Exercise objective |
What lines in the listing below hold the string "traced"? Please copy them out.

Records provided |
- - - - - - -
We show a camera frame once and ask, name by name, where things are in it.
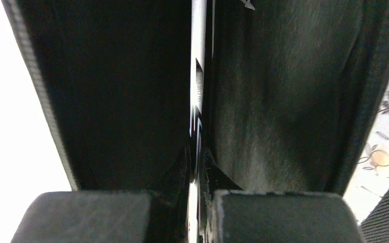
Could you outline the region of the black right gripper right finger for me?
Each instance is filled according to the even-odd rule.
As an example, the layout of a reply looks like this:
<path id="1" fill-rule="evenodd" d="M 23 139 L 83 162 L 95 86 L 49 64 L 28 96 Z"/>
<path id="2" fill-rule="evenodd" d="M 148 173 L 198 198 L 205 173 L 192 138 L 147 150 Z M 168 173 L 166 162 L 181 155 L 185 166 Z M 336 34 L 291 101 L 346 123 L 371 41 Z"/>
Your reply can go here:
<path id="1" fill-rule="evenodd" d="M 208 148 L 200 154 L 199 183 L 201 242 L 364 242 L 340 196 L 243 191 Z"/>

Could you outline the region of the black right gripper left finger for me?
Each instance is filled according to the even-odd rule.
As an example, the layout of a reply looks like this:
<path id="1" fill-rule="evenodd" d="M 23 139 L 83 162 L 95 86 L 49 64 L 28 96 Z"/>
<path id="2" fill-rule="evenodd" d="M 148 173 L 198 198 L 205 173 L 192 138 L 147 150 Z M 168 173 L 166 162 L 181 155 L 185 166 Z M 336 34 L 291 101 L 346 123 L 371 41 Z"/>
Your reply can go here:
<path id="1" fill-rule="evenodd" d="M 143 191 L 47 192 L 12 242 L 187 242 L 190 151 Z"/>

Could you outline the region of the black racket bag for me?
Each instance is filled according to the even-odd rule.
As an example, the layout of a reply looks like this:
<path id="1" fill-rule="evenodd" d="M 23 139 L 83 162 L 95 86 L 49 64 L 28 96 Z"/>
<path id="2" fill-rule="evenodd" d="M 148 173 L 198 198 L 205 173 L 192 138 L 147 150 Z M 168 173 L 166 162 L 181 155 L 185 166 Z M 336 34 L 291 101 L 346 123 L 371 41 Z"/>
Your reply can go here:
<path id="1" fill-rule="evenodd" d="M 207 1 L 202 151 L 241 190 L 341 198 L 389 114 L 389 1 Z M 3 1 L 75 191 L 190 151 L 191 1 Z M 361 224 L 389 242 L 389 190 Z"/>

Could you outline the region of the white racket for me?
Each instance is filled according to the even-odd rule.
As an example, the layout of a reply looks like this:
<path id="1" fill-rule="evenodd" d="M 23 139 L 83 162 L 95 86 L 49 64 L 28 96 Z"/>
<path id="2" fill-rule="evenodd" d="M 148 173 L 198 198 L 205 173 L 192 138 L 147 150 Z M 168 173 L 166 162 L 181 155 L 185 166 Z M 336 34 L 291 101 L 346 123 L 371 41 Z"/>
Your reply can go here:
<path id="1" fill-rule="evenodd" d="M 200 186 L 199 163 L 202 154 L 202 106 L 204 93 L 207 1 L 191 1 L 190 40 L 190 179 L 188 191 L 188 242 L 199 242 Z"/>

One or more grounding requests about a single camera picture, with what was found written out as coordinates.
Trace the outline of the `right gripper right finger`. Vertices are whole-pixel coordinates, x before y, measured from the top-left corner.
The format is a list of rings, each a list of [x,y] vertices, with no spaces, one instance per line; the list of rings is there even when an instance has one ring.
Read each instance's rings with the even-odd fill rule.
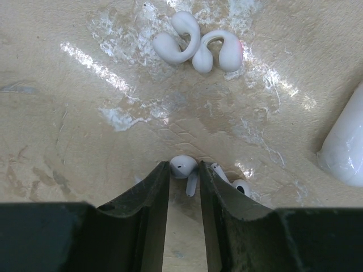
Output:
[[[269,209],[200,163],[209,271],[361,271],[362,210]]]

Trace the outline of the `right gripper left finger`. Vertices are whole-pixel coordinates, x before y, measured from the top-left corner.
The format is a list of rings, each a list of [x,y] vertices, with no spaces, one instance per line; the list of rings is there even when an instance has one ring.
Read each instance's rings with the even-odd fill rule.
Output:
[[[2,271],[161,271],[170,165],[95,207],[1,204]]]

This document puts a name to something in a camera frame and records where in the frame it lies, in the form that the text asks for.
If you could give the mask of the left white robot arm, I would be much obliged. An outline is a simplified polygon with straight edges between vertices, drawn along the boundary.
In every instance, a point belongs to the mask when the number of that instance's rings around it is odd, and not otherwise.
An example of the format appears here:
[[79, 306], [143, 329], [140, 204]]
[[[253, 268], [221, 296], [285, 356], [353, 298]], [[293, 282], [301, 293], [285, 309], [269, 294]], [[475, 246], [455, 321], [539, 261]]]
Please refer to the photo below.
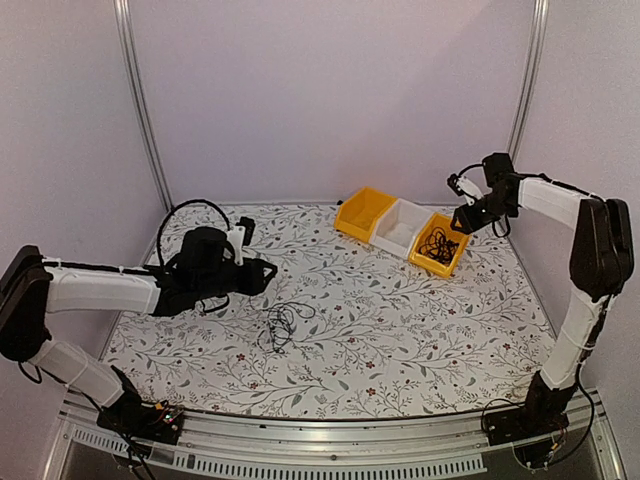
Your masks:
[[133, 268], [64, 262], [24, 246], [1, 278], [1, 354], [53, 375], [109, 409], [126, 433], [141, 433], [149, 415], [132, 383], [81, 348], [53, 339], [46, 317], [65, 311], [172, 317], [210, 298], [259, 295], [278, 269], [244, 254], [250, 237], [242, 226], [197, 227], [170, 259]]

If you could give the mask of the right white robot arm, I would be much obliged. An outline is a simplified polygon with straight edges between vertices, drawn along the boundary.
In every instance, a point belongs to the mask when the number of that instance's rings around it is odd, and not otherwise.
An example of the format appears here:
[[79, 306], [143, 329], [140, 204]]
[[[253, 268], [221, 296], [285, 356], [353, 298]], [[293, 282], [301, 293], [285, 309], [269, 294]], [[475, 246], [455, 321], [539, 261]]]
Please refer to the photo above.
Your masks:
[[482, 193], [470, 179], [452, 174], [447, 184], [465, 203], [456, 208], [451, 228], [474, 233], [521, 209], [542, 214], [570, 228], [572, 282], [569, 306], [556, 344], [539, 376], [549, 391], [574, 387], [579, 366], [590, 356], [614, 299], [634, 268], [627, 204], [605, 200], [542, 175], [504, 173]]

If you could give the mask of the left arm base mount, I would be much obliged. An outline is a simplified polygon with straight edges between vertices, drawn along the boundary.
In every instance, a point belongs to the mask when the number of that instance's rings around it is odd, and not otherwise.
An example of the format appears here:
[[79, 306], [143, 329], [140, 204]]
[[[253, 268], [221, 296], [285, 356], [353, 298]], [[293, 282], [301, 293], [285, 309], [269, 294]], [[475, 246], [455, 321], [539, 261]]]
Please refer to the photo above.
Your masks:
[[183, 429], [184, 412], [182, 406], [166, 401], [147, 404], [121, 399], [100, 411], [97, 425], [126, 436], [176, 445]]

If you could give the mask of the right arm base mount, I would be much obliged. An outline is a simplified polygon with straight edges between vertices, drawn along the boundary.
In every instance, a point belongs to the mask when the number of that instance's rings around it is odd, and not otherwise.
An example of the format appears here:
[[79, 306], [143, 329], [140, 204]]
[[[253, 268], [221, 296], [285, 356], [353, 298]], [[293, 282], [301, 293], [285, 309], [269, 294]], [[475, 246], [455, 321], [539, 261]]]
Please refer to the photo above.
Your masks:
[[564, 413], [537, 418], [525, 403], [508, 398], [490, 400], [482, 409], [480, 426], [490, 446], [510, 445], [525, 469], [547, 469], [568, 439]]

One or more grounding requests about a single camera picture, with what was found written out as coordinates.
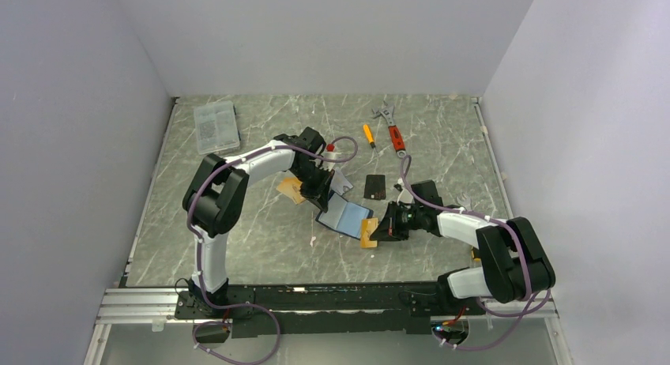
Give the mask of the gold VIP card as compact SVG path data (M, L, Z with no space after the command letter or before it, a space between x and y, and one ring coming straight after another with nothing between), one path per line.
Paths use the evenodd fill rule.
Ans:
M371 235L374 233L377 227L378 219L376 217L362 220L359 241L360 247L362 249L372 249L378 246L378 242L371 238Z

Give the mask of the blue leather card holder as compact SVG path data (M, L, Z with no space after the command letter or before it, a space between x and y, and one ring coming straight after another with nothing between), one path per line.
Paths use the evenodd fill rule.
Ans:
M360 240L363 220L374 215L372 209L350 202L332 191L329 195L328 210L320 212L315 221L341 235Z

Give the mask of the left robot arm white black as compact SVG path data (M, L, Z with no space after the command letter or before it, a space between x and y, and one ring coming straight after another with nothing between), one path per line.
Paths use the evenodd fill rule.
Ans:
M237 224L247 189L280 172L300 182L299 194L321 212L328 211L333 172L322 168L323 136L310 127L299 135L280 134L268 144L238 156L206 156L183 198L187 227L196 240L194 273L188 282L198 294L196 308L215 318L227 306L225 258L229 232Z

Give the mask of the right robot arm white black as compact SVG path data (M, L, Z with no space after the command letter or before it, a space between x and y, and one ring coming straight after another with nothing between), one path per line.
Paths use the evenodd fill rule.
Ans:
M480 266L439 276L435 302L442 312L453 314L471 298L523 300L555 285L555 271L528 219L496 220L445 206L431 180L412 184L408 192L412 202L390 202L371 240L403 241L421 230L460 240L479 254Z

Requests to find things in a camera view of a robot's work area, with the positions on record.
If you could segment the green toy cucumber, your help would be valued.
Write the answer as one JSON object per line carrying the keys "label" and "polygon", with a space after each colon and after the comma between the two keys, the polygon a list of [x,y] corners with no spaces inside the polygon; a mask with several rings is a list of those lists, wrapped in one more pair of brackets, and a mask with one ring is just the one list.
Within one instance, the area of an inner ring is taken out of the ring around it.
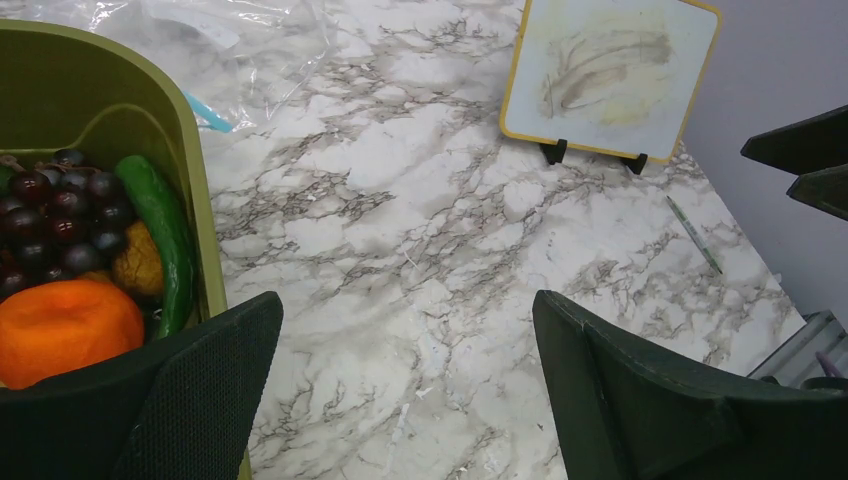
{"label": "green toy cucumber", "polygon": [[164,294],[156,337],[172,336],[186,326],[197,293],[196,255],[186,216],[174,190],[145,157],[123,158],[114,173],[157,247]]}

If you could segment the clear zip top bag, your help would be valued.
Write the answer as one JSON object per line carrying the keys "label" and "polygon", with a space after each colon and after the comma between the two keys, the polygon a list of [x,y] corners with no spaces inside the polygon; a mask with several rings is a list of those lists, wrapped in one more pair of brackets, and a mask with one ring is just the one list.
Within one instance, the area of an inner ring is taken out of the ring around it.
{"label": "clear zip top bag", "polygon": [[28,20],[120,43],[180,88],[201,129],[268,123],[331,55],[322,1],[28,1]]}

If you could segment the aluminium frame rail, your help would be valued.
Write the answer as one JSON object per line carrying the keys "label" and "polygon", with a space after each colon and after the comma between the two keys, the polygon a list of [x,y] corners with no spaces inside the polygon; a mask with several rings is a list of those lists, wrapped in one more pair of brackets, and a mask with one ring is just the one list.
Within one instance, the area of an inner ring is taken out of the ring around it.
{"label": "aluminium frame rail", "polygon": [[806,324],[748,378],[791,388],[818,387],[823,380],[847,379],[847,331],[830,311],[804,317]]}

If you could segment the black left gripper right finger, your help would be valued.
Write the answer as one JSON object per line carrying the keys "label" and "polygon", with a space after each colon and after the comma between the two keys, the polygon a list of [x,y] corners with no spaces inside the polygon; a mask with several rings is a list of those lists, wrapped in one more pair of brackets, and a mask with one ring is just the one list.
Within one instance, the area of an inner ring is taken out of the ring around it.
{"label": "black left gripper right finger", "polygon": [[847,383],[716,369],[539,291],[532,318],[571,479],[843,479]]}

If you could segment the yellow framed whiteboard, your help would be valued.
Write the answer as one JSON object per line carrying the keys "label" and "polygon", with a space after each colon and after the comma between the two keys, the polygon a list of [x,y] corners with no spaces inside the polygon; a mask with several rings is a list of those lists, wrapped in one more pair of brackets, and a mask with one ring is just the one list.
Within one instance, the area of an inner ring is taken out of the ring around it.
{"label": "yellow framed whiteboard", "polygon": [[550,164],[579,150],[634,173],[675,153],[722,26],[699,1],[528,1],[499,115]]}

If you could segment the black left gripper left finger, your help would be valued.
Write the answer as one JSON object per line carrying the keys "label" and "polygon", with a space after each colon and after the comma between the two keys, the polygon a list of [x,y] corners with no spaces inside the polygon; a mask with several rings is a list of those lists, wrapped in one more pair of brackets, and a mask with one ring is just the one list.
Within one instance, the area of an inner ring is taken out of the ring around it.
{"label": "black left gripper left finger", "polygon": [[176,335],[1,394],[5,479],[235,479],[284,309],[262,293]]}

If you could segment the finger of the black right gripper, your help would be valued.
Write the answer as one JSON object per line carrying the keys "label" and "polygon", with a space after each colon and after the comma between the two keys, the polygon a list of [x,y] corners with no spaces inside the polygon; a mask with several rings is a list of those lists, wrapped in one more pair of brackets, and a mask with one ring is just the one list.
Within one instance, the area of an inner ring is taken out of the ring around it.
{"label": "finger of the black right gripper", "polygon": [[848,220],[848,165],[843,164],[797,177],[787,195],[817,210]]}
{"label": "finger of the black right gripper", "polygon": [[749,138],[740,154],[805,175],[847,163],[847,106]]}

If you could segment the dark purple toy grapes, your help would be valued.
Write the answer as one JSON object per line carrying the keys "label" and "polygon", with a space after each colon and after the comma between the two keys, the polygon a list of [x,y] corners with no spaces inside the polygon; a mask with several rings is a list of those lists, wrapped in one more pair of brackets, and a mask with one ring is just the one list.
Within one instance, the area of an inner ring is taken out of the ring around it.
{"label": "dark purple toy grapes", "polygon": [[45,283],[110,282],[137,219],[120,179],[76,149],[30,167],[1,156],[1,298]]}

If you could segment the olive green plastic bin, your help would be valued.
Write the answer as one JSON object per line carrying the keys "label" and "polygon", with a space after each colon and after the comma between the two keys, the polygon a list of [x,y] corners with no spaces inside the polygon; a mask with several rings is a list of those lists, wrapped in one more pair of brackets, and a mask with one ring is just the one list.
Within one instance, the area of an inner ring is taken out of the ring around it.
{"label": "olive green plastic bin", "polygon": [[118,43],[82,30],[1,23],[1,149],[22,160],[78,148],[99,166],[146,157],[178,195],[199,267],[190,326],[227,299],[198,129],[174,82]]}

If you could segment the orange toy fruit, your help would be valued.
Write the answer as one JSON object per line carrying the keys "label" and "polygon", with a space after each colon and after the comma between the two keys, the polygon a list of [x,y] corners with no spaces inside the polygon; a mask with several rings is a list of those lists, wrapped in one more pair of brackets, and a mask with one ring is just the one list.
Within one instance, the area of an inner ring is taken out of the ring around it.
{"label": "orange toy fruit", "polygon": [[144,320],[118,287],[79,279],[25,289],[1,303],[1,383],[12,390],[139,348]]}

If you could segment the green marker pen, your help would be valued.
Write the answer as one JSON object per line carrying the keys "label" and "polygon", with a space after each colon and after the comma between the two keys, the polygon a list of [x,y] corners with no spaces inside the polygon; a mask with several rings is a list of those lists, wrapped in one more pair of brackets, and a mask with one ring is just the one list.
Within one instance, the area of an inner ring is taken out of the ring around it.
{"label": "green marker pen", "polygon": [[717,274],[722,275],[723,270],[720,267],[717,259],[711,253],[711,251],[709,250],[705,240],[699,234],[699,232],[694,227],[694,225],[691,223],[691,221],[688,219],[687,215],[683,212],[683,210],[680,208],[680,206],[670,196],[666,196],[666,202],[667,202],[669,208],[671,209],[672,213],[675,215],[677,220],[680,222],[681,226],[686,231],[687,235],[694,242],[698,251],[701,253],[703,258],[706,260],[707,264]]}

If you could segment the brown toy fruit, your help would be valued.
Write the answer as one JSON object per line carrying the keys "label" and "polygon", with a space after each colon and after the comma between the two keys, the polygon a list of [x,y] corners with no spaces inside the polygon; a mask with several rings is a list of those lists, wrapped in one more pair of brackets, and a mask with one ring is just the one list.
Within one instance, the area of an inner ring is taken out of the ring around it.
{"label": "brown toy fruit", "polygon": [[112,260],[112,279],[132,295],[157,298],[164,294],[164,271],[157,247],[141,220],[126,230],[127,247]]}

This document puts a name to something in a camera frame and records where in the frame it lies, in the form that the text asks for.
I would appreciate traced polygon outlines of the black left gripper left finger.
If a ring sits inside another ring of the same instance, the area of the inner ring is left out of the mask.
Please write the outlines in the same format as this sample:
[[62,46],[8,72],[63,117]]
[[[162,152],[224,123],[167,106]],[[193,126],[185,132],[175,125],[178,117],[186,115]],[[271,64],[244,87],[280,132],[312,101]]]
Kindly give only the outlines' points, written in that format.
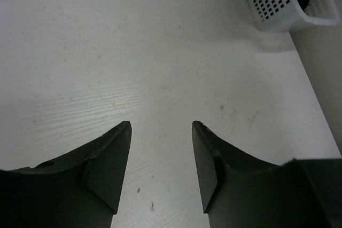
[[1,171],[1,227],[110,227],[130,143],[123,121],[36,167]]

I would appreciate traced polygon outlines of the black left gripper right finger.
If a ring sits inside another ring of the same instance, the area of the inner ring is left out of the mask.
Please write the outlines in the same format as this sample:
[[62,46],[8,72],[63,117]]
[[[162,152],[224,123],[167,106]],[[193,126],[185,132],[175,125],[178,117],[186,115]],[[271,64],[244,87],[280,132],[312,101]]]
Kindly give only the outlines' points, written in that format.
[[275,165],[192,124],[203,211],[211,227],[341,227],[341,159]]

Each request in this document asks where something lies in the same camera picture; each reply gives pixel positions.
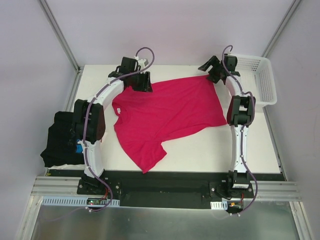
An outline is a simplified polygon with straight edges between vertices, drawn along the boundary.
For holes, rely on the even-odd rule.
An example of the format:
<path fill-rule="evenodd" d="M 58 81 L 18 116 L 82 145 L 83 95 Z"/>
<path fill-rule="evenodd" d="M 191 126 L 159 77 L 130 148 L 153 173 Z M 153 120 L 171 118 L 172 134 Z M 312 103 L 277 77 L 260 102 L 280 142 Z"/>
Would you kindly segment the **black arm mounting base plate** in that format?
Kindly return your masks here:
<path fill-rule="evenodd" d="M 99 200 L 112 197 L 122 207 L 208 209 L 221 200 L 244 204 L 255 196 L 253 186 L 231 189 L 226 172 L 106 170 L 99 180 L 80 170 L 49 170 L 50 177 L 78 177 L 76 193 Z"/>

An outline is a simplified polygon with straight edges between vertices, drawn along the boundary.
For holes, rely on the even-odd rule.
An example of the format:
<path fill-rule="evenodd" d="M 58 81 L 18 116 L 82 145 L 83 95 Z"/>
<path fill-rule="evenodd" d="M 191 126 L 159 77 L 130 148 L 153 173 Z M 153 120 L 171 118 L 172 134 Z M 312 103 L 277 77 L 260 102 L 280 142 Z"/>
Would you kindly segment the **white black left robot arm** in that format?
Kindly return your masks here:
<path fill-rule="evenodd" d="M 82 146 L 84 174 L 79 181 L 80 190 L 90 190 L 102 194 L 107 184 L 102 176 L 105 171 L 102 163 L 101 140 L 106 131 L 105 109 L 115 97 L 126 88 L 151 93 L 151 66 L 145 58 L 123 57 L 121 64 L 112 71 L 104 86 L 87 99 L 77 99 L 73 107 L 72 127 Z"/>

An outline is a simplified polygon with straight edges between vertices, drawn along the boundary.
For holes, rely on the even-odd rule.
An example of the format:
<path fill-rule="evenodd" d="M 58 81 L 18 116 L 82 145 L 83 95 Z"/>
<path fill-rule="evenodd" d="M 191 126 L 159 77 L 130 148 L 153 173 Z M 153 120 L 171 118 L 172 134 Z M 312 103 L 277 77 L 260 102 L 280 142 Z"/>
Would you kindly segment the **pink t shirt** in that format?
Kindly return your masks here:
<path fill-rule="evenodd" d="M 145 174 L 166 156 L 162 143 L 226 125 L 214 84 L 205 75 L 126 88 L 112 101 L 120 146 Z"/>

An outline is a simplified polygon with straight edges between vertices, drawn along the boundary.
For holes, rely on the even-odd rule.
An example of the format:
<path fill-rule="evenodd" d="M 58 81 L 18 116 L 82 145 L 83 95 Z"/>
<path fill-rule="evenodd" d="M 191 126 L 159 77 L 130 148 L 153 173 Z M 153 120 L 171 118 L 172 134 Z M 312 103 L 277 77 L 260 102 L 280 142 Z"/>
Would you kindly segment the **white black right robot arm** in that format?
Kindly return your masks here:
<path fill-rule="evenodd" d="M 251 188 L 252 172 L 247 164 L 247 142 L 249 126 L 255 118 L 256 99 L 250 91 L 244 91 L 240 82 L 241 75 L 236 71 L 237 57 L 227 54 L 222 56 L 222 60 L 212 56 L 198 70 L 208 72 L 207 79 L 214 84 L 222 81 L 231 96 L 226 114 L 232 136 L 231 165 L 226 180 L 214 190 L 218 197 L 231 200 L 232 197 L 241 198 Z"/>
- - - - - - -
Exercise answer |
I would appreciate traced polygon outlines of the black left gripper left finger.
I would appreciate traced polygon outlines of the black left gripper right finger.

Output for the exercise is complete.